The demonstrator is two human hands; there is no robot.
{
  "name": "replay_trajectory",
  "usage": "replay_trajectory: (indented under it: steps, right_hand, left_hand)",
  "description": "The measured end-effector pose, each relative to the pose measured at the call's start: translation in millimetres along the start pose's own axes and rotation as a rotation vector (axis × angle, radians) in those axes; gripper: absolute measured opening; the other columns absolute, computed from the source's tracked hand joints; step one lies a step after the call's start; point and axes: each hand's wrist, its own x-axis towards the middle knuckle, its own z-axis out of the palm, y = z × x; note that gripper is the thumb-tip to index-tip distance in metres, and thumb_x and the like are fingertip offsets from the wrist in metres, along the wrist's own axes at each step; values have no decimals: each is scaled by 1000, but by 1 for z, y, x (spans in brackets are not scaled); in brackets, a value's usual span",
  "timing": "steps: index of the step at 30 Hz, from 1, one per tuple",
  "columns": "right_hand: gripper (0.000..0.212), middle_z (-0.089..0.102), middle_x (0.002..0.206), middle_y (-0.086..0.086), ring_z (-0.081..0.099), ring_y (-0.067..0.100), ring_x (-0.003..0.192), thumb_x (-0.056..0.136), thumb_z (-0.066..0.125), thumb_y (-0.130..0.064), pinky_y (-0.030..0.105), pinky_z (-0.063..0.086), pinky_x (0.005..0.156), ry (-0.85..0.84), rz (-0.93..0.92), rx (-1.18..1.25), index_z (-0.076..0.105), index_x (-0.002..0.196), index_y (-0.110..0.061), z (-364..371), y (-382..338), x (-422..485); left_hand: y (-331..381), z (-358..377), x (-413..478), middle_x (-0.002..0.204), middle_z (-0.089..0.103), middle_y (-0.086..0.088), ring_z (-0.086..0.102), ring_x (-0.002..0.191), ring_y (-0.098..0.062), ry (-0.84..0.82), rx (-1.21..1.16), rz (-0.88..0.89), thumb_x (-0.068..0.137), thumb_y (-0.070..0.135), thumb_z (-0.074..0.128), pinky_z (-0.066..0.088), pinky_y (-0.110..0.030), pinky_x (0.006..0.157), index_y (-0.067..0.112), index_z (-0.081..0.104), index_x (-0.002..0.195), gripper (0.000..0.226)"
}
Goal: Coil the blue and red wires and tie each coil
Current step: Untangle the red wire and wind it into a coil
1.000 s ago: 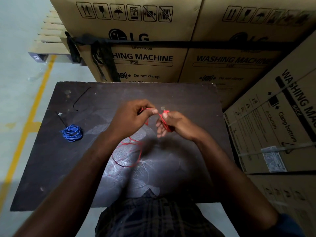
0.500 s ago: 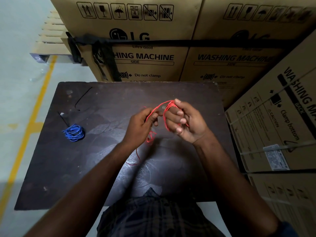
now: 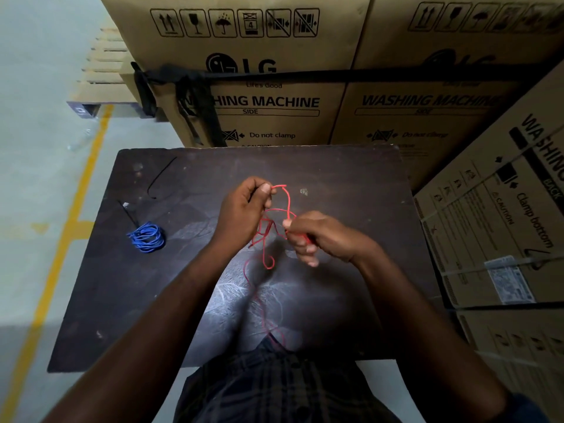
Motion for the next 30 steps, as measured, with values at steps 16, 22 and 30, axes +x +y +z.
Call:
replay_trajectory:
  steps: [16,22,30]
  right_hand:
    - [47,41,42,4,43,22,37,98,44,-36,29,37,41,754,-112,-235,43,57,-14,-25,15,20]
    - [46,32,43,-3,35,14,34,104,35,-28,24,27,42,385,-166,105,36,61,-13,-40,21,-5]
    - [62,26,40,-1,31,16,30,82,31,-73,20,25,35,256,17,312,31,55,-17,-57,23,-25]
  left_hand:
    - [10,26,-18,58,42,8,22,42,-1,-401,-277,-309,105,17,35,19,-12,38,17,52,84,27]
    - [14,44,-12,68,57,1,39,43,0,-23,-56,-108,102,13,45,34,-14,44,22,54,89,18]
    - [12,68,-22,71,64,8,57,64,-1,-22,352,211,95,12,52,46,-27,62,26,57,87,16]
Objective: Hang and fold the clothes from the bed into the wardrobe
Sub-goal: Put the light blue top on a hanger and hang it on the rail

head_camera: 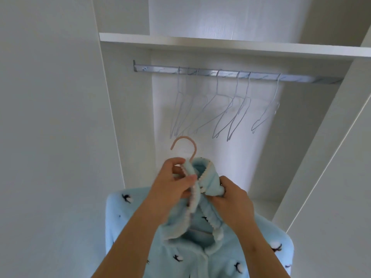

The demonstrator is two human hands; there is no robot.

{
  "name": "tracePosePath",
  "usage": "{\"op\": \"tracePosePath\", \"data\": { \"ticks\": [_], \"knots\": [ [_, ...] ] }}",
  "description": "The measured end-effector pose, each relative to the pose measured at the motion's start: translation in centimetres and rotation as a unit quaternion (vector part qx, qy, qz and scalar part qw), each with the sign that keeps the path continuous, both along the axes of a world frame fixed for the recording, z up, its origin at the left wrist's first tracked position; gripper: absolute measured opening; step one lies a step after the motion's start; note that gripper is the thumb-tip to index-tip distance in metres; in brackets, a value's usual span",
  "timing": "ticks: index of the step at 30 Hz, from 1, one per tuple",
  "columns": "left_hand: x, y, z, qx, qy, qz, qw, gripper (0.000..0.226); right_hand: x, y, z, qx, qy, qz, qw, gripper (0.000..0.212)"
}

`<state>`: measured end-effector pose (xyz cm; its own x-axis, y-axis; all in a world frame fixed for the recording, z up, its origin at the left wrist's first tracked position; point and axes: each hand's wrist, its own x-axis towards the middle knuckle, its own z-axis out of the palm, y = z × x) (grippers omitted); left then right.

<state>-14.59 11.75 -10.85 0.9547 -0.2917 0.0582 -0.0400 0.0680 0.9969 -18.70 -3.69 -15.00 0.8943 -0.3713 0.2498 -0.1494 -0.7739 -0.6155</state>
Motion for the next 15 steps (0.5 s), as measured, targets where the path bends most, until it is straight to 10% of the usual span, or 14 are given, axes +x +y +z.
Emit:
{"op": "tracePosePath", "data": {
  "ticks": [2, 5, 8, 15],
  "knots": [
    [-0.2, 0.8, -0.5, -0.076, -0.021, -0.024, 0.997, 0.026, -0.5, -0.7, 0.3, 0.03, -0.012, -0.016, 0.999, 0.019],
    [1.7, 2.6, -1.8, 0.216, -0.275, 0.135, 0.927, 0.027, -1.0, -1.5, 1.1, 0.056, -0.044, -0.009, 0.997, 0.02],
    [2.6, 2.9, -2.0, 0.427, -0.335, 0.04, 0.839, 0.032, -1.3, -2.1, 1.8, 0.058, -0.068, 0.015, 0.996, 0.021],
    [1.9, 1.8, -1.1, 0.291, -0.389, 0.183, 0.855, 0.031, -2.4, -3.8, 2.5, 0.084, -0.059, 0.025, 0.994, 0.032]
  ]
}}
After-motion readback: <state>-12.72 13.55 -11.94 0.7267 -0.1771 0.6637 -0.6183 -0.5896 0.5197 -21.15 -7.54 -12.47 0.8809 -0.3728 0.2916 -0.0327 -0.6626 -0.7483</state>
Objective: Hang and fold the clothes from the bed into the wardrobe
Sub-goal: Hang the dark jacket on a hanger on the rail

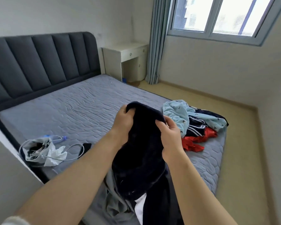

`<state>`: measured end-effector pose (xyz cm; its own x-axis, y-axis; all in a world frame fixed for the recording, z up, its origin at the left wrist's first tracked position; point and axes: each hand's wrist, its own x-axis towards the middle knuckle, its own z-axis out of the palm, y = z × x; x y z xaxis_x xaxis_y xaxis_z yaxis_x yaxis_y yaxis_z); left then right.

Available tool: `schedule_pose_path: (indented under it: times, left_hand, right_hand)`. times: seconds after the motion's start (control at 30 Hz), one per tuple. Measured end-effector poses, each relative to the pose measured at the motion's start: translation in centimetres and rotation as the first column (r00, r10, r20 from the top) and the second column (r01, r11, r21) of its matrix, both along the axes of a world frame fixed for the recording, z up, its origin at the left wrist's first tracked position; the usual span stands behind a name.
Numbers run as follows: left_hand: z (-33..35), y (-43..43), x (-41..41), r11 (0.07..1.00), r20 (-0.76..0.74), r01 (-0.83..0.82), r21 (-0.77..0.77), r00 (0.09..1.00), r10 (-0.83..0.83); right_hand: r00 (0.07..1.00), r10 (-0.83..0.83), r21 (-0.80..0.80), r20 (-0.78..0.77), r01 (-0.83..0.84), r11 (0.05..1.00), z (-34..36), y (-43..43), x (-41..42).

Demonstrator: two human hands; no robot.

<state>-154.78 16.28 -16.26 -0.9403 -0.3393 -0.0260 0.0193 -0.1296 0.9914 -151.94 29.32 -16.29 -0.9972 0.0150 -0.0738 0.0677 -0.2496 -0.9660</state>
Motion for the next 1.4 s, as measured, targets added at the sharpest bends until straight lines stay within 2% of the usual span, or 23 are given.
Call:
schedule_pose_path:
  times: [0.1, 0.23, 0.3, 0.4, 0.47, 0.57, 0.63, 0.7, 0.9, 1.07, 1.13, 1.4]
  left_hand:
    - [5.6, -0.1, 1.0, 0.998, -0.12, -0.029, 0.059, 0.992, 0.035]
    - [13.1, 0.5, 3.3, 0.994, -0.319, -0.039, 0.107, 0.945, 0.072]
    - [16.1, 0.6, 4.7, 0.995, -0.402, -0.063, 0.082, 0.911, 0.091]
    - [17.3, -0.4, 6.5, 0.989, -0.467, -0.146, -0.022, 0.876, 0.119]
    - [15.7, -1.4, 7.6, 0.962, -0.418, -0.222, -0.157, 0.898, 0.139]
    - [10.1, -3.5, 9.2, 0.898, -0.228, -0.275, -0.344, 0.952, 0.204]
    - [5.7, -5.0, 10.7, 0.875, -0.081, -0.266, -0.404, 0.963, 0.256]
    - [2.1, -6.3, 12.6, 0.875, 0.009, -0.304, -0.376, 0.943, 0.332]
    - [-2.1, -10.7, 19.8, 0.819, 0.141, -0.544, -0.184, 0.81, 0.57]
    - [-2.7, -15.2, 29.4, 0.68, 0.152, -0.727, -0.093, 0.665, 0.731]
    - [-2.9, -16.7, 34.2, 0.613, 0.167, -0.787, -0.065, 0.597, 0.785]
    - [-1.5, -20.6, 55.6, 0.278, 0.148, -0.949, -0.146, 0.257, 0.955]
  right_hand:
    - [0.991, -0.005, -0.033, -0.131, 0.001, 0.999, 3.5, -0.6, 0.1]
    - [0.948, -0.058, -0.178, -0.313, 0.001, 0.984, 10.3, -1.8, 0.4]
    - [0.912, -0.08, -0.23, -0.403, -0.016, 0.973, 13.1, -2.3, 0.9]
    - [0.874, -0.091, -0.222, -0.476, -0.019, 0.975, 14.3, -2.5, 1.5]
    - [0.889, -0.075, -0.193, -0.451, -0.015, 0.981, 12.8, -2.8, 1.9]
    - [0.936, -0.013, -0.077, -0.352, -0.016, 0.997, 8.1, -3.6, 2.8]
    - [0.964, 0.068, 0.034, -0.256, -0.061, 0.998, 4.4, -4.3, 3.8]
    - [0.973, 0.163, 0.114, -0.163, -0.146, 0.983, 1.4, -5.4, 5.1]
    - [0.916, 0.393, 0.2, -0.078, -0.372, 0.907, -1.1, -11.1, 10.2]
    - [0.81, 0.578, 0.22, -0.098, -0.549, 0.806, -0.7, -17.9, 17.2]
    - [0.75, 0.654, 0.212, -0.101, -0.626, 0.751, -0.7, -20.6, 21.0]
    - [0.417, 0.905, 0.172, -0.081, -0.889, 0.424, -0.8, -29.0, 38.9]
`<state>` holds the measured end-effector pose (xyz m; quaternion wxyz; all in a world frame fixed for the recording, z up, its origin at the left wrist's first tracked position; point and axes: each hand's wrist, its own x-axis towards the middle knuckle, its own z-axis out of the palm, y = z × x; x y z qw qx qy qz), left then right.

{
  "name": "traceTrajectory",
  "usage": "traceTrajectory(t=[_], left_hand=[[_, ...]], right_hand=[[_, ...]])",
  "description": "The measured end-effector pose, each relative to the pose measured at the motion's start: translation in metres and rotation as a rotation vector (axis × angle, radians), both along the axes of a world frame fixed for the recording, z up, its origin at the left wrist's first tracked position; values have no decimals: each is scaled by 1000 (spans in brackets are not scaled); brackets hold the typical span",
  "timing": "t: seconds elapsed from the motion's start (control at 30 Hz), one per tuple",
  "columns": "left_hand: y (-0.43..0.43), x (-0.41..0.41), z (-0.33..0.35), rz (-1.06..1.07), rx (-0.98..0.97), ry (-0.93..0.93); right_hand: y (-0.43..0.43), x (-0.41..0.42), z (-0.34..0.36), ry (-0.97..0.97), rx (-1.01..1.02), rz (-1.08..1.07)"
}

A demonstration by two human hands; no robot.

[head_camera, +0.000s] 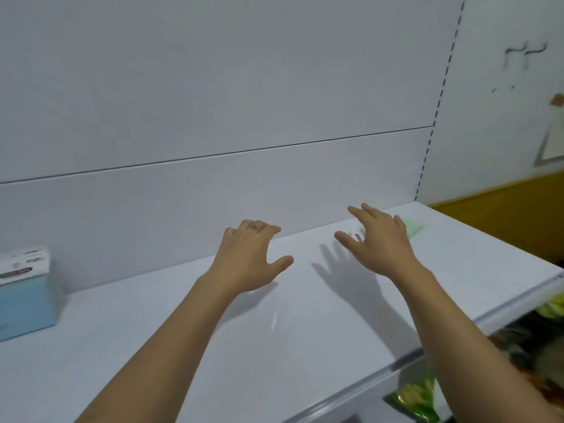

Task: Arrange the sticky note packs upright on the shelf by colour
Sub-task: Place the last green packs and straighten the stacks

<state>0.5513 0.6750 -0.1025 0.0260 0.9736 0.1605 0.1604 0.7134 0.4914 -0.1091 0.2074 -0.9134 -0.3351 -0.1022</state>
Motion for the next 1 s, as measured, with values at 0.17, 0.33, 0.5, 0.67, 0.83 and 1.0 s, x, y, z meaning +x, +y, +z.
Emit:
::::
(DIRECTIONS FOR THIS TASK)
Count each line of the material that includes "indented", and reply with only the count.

(RESULT BELOW)
2